2. Select the word list length that maximizes semantic similarity to the domain centroid.
3. Filter domains by document frequency of their assigned terms.

Our vector space model for semantic content is [GloVe](https://github.com/stanfordnlp/GloVe), which was trained on 26,070 psychiatric neuroimaging articles. The parameters for the GloVe model were a minimum word count of 5, window size of 15, and embedding dimension of 100 over 500 iterations.

# Load the data

In [1]:
import pandas as pd
from collections import OrderedDict
import sys
sys.path.append("..")
import utilities, ontology

In [2]:
vsm_version = 190428 # Version of GloVe embeddings
dtm_version = 190325 # Version of document-term matrix

## Vector space model

In [3]:
vsm = pd.read_csv("../data/text/glove_psy_n100_win15_min5_iter500_{}.txt".format(vsm_version), 
                  index_col=0, header=None, sep=" ")
print("Vocab N={}, Embedding N={}".format(vsm.shape[0], vsm.shape[1]))

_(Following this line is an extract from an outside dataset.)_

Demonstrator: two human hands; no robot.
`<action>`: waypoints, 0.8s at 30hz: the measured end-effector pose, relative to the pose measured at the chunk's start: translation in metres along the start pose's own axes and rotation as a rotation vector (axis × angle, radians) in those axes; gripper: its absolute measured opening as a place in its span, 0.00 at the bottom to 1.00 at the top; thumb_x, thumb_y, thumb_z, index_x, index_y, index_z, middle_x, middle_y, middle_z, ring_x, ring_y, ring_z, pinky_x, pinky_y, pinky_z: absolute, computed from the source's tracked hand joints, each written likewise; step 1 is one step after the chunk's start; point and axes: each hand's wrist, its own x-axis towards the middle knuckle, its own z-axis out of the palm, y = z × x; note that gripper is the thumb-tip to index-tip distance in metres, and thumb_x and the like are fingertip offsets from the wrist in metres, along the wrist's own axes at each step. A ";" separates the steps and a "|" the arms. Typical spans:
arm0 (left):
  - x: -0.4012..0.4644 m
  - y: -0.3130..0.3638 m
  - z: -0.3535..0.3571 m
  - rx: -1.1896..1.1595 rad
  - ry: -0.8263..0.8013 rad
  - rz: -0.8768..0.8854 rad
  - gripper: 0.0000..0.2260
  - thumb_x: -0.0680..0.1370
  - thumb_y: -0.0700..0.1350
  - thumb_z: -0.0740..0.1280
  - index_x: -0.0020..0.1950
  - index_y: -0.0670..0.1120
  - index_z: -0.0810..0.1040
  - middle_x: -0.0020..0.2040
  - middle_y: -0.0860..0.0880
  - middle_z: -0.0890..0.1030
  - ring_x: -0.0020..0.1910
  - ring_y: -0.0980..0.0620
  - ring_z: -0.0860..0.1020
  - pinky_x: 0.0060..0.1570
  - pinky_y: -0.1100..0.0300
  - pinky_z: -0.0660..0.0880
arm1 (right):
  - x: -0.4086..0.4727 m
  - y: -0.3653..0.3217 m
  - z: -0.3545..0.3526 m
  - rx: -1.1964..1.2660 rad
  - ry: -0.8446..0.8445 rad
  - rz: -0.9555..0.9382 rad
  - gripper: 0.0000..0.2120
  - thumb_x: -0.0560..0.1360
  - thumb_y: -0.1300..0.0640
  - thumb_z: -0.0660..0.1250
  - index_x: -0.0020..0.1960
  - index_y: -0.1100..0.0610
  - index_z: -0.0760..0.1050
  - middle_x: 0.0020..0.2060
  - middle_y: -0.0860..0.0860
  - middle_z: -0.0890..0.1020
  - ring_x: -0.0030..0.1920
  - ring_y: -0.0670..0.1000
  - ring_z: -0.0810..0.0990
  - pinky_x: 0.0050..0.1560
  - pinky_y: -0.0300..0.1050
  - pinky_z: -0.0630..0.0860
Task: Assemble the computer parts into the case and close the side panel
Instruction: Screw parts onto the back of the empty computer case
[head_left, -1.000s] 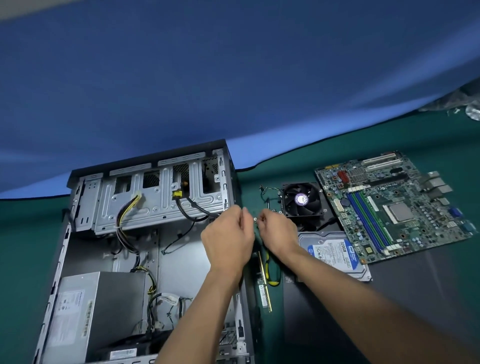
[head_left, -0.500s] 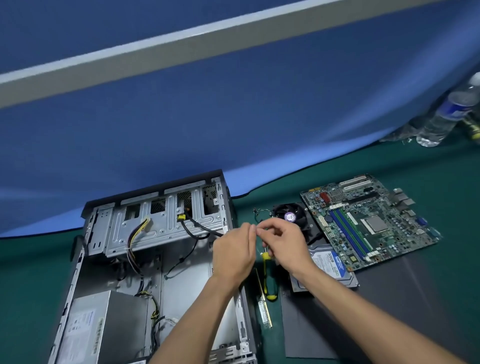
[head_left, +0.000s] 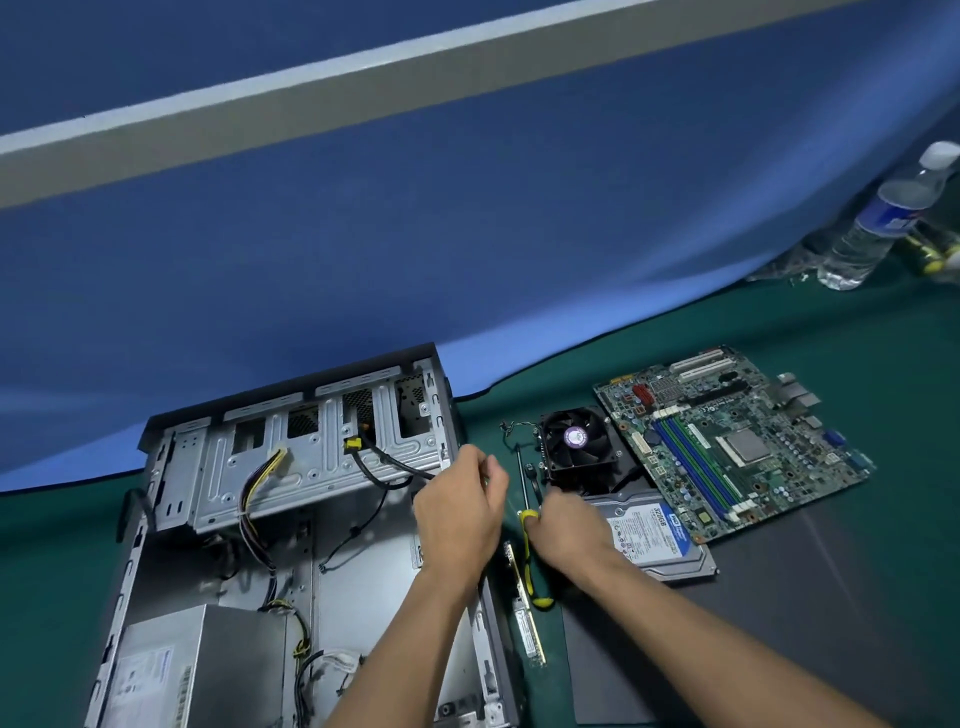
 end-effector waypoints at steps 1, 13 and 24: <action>0.000 0.000 0.001 -0.001 0.000 -0.012 0.08 0.78 0.48 0.61 0.41 0.48 0.72 0.31 0.50 0.77 0.33 0.45 0.77 0.34 0.56 0.63 | 0.002 -0.002 0.005 -0.050 0.003 0.002 0.15 0.78 0.51 0.61 0.57 0.61 0.76 0.55 0.57 0.81 0.56 0.58 0.79 0.51 0.45 0.74; 0.005 -0.003 0.007 0.046 0.083 -0.031 0.08 0.79 0.48 0.61 0.45 0.48 0.78 0.32 0.49 0.80 0.34 0.45 0.78 0.34 0.58 0.62 | 0.020 -0.004 0.029 -0.171 -0.038 0.031 0.12 0.76 0.51 0.64 0.54 0.57 0.77 0.53 0.53 0.83 0.54 0.54 0.81 0.44 0.41 0.72; -0.005 -0.002 0.000 -0.184 0.093 -0.175 0.09 0.81 0.46 0.56 0.43 0.49 0.71 0.30 0.54 0.74 0.30 0.52 0.71 0.34 0.57 0.61 | -0.051 0.006 -0.034 0.431 0.176 -0.207 0.03 0.73 0.50 0.64 0.43 0.48 0.72 0.31 0.46 0.73 0.34 0.49 0.72 0.35 0.46 0.67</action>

Vocab N=320502, Embedding N=100


## Document-term matrix

In [4]:
dtm = utilities.load_doc_term_matrix(version=dtm_version, binarize=False)
dtm = dtm.loc[:, (dtm != 0).any(axis=0)]
print("Document N={}, Term N={}".format(dtm.shape[0], dtm.shape[1]))

Document N=18155, Term N=4107


In [5]:
dtm_bin = utilities.doc_mean_thres(dtm)

## DSM-5 seed terms

In [6]:
seed_df = pd.read_csv("../data/text/seeds_dsm5.csv", index_col=None, header=0)
seed_df.head()

Unnamed: 0,ORDER,NAME,DOMAIN,CONSTRUCT,TOKEN
0,0,Neurodevelopmental Disorders,DEVELOPMENTAL,INTELLECTUAL_DISABILITY,borderline_intellectual_functioning
1,0,Neurodevelopmental Disorders,DEVELOPMENTAL,INTELLECTUAL_DISABILITY,global_developmental_delay
2,0,Neurodevelopmental Disorders,DEVELOPMENTAL,INTELLECTUAL_DISABILITY,intellectual_developmental_disorder
3,0,Neurodevelopmental Disorders,DEVELOPMENTAL,INTELLECTUAL_DISABILITY,intellectual_disability
4,0,Neurodevelopmental Disorders,DEVELOPMENTAL,INTELLECTUAL_DISABILITY,unspecified_intellectual_developmental_disorder


In [7]:
doms = list(OrderedDict.fromkeys(seed_df["DOMAIN"]))

## Lexicon

In [8]:
lexicon = utilities.load_lexicon(["cogneuro", "dsm", "psychiatry"])
lexicon = sorted(list(set(lexicon).intersection(vsm.index).intersection(dtm.columns)))
len(lexicon)

2170

# Generate term lists

## 1. Identify semantically similar terms

In [9]:
import numpy as np
np.random.seed(42)
from scipy.spatial.distance import cdist

In [10]:
class_tkns = []
for dom in doms:
    class_tkns += set(seed_df.loc[seed_df["DOMAIN"] == dom, "TOKEN"])
unique = [tkn for tkn in class_tkns if class_tkns.count(tkn) == 1]

In [11]:
list_len = 25
n_terms = range(5, list_len+1)
lists = ontology.load_dsm_lists(lexicon, vsm, seed_df, n_terms=n_terms, verbose=True)
lists.to_csv("lists/lists_dsm.csv", index=None)

Passing list-likes to .loc or [] with any missing label will raise
KeyError in the future, you can use .reindex() as an alternative.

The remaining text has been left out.